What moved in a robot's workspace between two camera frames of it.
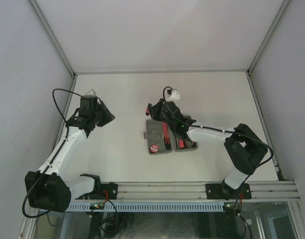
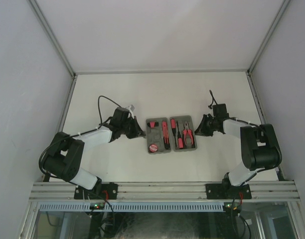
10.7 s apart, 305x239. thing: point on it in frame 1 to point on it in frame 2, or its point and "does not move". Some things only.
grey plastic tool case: x=155 y=135 does not move
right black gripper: x=155 y=110 to x=201 y=130
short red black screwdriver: x=181 y=143 does not move
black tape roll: x=154 y=148 does not move
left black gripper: x=108 y=116 to x=137 y=132
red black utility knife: x=167 y=140 does not move
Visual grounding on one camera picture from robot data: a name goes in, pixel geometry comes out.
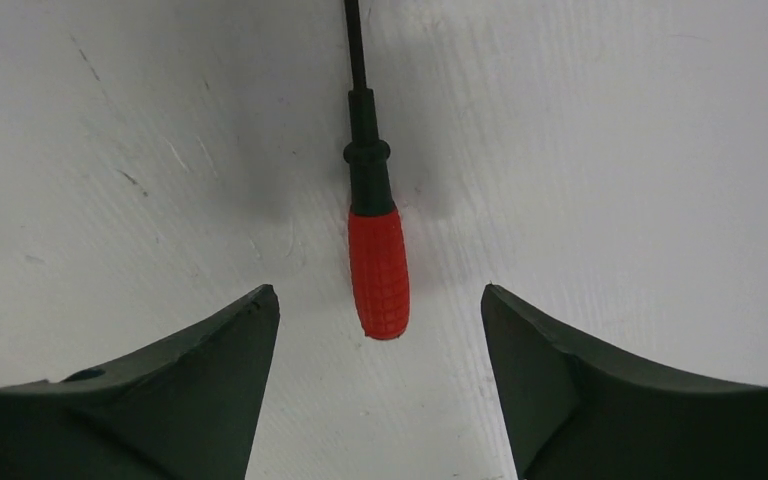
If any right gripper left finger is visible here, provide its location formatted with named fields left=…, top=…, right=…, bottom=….
left=0, top=285, right=280, bottom=479

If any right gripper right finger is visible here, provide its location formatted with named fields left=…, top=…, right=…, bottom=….
left=481, top=284, right=768, bottom=479

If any red handled screwdriver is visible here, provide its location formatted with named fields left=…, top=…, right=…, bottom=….
left=343, top=1, right=410, bottom=340

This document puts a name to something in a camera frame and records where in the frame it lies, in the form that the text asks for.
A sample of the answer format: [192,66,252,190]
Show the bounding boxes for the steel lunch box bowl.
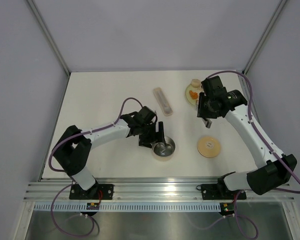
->
[151,136,176,162]

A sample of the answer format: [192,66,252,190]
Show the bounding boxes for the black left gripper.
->
[138,121,166,149]

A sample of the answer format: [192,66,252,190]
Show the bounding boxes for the white rice ball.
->
[190,79,201,88]

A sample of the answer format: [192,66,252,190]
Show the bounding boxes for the aluminium rail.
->
[23,176,295,202]

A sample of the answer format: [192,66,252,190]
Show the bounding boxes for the pale green plate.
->
[184,84,203,108]

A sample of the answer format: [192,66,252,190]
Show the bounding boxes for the right aluminium frame post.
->
[242,0,290,75]

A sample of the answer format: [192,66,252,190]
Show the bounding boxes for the purple cable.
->
[187,70,300,240]
[47,97,144,238]

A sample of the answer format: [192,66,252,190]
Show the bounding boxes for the aluminium frame post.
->
[25,0,71,78]
[242,0,290,75]

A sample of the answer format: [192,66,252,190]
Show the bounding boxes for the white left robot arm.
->
[51,106,166,199]

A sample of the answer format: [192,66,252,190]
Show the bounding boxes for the left aluminium frame post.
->
[25,0,71,78]

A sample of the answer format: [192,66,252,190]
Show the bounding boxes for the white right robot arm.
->
[197,76,297,198]

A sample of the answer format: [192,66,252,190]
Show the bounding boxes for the orange fried chicken piece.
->
[189,90,199,100]

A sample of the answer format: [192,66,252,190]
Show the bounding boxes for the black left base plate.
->
[69,184,114,200]

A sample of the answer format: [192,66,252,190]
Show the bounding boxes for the beige cutlery case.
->
[152,87,173,116]

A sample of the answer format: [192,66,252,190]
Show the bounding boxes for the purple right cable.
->
[187,70,300,240]

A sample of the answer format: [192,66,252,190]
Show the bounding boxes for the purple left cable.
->
[47,97,144,238]

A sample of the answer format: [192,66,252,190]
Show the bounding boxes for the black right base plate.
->
[196,183,247,200]

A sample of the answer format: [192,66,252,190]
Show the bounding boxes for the white slotted cable duct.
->
[33,202,221,213]

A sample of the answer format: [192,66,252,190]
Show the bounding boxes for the metal tongs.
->
[202,118,212,129]

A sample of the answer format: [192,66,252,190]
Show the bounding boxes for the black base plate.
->
[69,184,114,200]
[196,183,247,200]

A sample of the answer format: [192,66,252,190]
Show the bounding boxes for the beige round lid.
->
[197,136,221,158]

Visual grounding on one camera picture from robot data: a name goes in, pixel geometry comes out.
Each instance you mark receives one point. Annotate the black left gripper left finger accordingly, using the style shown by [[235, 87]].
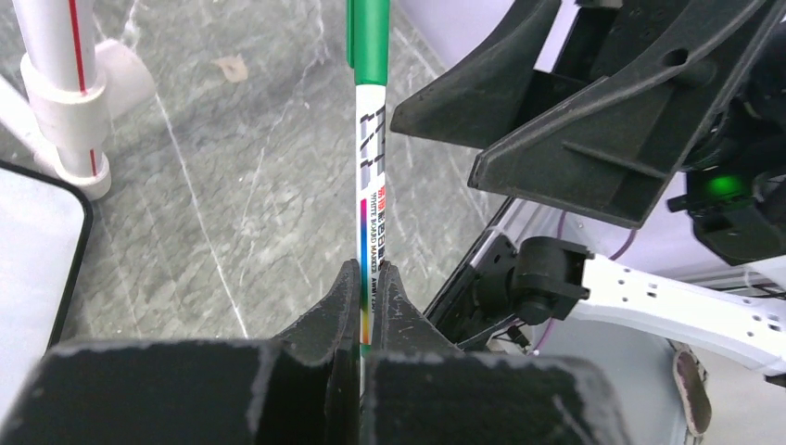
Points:
[[315, 385]]

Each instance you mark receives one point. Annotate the white green whiteboard marker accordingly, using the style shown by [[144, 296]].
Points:
[[367, 41]]

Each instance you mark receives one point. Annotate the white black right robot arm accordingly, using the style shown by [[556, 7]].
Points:
[[502, 281]]

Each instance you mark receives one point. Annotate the black framed whiteboard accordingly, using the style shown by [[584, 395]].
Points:
[[45, 225]]

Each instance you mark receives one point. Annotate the white pvc pipe frame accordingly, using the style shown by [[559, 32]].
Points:
[[75, 87]]

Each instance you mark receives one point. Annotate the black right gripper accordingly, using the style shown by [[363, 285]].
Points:
[[682, 106]]

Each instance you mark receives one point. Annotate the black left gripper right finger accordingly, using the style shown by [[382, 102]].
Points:
[[413, 394]]

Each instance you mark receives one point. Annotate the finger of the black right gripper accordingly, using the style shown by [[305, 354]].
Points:
[[476, 102]]

================================

* **Requirement**
Repeat only the lines between the start of the data and the line with "red black utility", including those two lines, and skip the pictures.

* **Response for this exercise**
What moved in a robot's workspace between two camera frames of it.
10.7 s apart, 305x239. thing: point on it in frame 1 to point on it in frame 2, or its point and "does not move". Some things only.
grey plastic tool case: x=155 y=135 does not move
right black gripper: x=155 y=110 to x=201 y=130
short red black screwdriver: x=181 y=143 does not move
black tape roll: x=154 y=148 does not move
left black gripper: x=108 y=116 to x=137 y=132
red black utility knife: x=167 y=140 does not move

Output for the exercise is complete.